(Records from a data source)

____________

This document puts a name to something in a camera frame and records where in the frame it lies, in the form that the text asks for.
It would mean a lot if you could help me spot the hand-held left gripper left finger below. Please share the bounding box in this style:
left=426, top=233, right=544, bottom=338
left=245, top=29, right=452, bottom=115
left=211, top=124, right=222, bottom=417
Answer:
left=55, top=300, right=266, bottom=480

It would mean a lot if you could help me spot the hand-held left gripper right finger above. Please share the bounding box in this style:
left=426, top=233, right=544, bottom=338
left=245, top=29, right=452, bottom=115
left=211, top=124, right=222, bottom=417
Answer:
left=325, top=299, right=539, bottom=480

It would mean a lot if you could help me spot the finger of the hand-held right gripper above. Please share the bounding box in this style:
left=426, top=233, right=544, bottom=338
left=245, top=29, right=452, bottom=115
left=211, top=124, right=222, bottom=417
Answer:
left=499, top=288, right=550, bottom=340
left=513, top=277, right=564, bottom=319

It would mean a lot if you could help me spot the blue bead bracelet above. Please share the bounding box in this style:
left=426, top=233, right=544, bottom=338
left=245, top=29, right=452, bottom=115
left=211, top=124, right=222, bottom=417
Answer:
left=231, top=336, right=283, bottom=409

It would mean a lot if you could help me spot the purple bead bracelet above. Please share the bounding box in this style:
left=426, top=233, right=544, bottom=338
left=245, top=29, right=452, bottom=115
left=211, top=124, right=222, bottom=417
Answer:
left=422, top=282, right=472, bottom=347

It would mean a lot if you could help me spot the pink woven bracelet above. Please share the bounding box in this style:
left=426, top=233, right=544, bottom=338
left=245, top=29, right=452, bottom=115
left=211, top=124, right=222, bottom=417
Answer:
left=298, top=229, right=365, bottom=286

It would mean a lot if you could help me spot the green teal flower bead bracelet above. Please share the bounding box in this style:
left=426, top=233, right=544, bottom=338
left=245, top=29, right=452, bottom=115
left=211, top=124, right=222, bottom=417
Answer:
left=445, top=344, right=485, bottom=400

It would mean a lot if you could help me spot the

____________

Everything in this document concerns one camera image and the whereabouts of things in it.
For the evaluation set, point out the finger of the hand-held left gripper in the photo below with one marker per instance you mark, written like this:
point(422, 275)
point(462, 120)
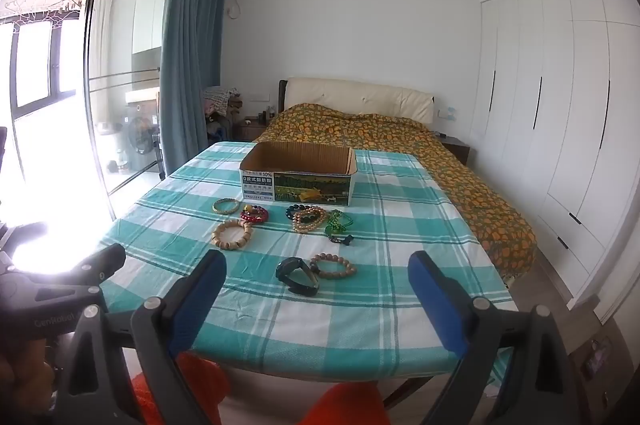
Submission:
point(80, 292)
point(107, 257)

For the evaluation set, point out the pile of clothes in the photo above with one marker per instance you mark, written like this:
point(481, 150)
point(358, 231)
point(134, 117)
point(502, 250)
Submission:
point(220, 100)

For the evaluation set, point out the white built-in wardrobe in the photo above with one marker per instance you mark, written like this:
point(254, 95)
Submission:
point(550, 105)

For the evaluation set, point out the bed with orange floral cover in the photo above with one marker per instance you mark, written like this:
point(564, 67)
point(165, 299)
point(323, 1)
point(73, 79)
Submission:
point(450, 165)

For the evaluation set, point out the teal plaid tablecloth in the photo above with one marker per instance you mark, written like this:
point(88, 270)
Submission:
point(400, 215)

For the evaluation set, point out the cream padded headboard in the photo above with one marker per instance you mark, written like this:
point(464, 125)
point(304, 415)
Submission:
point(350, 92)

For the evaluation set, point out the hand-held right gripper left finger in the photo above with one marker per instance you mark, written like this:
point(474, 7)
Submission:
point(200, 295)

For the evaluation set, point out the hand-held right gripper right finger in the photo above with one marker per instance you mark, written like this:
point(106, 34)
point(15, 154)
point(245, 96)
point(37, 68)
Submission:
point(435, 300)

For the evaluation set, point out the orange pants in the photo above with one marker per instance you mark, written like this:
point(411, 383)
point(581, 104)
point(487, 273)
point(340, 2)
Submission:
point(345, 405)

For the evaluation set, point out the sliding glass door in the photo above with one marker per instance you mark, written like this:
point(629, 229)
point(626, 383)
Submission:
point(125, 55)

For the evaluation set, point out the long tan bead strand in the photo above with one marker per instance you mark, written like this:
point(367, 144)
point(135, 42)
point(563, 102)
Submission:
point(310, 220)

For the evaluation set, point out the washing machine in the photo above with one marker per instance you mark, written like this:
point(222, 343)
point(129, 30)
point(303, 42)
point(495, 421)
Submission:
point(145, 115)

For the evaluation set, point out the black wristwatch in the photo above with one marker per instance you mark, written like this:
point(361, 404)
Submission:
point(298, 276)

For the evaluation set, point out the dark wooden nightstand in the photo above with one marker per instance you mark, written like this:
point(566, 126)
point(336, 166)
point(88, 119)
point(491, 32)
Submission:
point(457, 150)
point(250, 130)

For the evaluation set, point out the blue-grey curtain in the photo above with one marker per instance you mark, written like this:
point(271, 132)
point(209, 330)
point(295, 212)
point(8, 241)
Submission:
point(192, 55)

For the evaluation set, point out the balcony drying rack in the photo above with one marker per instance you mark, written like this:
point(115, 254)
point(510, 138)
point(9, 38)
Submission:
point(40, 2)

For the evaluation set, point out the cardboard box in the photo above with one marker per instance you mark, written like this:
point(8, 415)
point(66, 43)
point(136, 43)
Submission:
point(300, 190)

____________

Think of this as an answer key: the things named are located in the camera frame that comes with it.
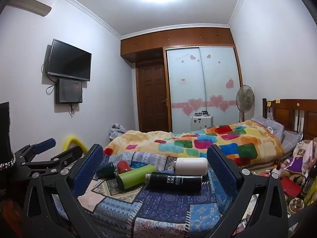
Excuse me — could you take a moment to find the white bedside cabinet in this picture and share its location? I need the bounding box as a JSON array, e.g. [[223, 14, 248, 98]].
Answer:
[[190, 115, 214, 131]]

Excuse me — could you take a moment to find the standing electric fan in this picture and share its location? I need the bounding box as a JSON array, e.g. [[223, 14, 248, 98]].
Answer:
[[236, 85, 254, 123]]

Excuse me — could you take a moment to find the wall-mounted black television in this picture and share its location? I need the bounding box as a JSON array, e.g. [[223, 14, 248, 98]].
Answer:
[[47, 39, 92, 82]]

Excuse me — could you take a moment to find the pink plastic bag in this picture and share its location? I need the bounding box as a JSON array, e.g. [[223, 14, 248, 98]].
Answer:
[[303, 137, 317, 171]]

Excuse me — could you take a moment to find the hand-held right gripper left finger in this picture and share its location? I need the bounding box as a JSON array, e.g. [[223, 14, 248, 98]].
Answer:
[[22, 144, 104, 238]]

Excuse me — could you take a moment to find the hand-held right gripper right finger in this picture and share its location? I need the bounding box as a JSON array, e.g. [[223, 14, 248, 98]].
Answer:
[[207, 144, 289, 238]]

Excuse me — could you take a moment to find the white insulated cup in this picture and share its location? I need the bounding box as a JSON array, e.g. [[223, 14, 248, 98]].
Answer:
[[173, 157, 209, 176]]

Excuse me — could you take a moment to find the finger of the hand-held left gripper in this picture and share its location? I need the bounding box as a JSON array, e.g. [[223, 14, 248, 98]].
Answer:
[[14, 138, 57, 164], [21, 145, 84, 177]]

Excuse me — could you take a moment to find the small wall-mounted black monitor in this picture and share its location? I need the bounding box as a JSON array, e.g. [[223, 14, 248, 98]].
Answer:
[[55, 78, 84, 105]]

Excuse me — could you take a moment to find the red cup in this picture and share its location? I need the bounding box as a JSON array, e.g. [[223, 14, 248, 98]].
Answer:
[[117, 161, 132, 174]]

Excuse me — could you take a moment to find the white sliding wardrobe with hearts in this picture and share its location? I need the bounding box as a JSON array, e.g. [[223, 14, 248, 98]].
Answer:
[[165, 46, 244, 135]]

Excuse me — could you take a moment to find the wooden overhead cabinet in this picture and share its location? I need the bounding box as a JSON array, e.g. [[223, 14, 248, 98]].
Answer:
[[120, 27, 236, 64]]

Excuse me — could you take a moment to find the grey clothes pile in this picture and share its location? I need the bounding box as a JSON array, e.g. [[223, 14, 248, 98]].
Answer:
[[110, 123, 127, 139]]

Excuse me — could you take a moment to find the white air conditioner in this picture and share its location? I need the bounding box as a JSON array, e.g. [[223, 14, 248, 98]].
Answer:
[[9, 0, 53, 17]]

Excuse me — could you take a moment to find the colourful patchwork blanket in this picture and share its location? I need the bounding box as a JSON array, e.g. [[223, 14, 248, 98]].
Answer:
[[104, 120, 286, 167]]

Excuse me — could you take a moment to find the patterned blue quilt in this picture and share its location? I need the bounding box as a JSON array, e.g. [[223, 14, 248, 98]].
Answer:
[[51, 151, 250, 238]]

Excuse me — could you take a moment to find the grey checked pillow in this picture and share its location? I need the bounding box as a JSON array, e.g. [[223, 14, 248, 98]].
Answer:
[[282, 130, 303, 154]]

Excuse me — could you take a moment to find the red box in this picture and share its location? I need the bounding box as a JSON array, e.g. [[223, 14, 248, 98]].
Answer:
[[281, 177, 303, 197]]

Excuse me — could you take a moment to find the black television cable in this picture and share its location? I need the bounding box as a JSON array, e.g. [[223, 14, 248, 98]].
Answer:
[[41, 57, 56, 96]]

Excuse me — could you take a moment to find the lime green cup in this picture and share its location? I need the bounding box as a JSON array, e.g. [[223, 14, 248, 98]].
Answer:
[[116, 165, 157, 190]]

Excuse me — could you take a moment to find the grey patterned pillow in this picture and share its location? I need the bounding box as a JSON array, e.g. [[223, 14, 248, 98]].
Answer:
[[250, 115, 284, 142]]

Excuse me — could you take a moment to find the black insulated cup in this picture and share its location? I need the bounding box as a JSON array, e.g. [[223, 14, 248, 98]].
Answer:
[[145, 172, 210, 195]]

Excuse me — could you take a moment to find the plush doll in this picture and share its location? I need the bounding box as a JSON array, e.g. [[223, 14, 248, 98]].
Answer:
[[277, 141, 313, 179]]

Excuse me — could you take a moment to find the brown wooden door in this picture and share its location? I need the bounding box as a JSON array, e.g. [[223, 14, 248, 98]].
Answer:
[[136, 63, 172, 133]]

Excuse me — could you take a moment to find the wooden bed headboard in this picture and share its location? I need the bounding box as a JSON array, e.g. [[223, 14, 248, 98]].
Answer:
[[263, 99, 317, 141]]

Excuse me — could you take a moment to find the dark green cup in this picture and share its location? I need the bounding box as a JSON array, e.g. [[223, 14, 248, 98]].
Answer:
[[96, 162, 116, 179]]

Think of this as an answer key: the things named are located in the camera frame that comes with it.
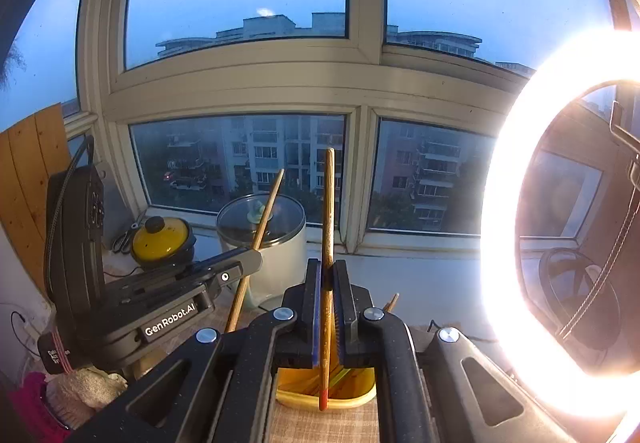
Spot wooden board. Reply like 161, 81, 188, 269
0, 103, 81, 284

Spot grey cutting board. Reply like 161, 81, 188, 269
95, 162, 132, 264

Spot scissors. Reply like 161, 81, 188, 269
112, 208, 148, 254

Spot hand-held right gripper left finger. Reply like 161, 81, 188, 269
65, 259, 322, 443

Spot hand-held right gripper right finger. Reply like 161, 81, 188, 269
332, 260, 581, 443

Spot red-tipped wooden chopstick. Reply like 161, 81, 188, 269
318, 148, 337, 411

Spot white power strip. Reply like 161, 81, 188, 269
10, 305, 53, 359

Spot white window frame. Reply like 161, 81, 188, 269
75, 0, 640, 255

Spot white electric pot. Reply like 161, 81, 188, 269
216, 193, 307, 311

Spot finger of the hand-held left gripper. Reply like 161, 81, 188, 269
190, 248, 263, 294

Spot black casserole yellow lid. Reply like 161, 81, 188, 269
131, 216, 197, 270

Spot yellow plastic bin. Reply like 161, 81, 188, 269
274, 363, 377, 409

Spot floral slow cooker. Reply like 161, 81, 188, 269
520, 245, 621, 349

____________

- **TASK DIRECTIONS**:
Look through the data above. Each line containing the word "pink" needs to be copied.

- **FINISHED EXERCISE**:
It would mean a lot if you could help me spot the pink woven bracelet above. Please share the bounding box in this style:
Excuse me — could you take a moment to find the pink plastic bag in this picture and share its location? I need the bounding box as a JSON array, e.g. [[223, 14, 248, 98]].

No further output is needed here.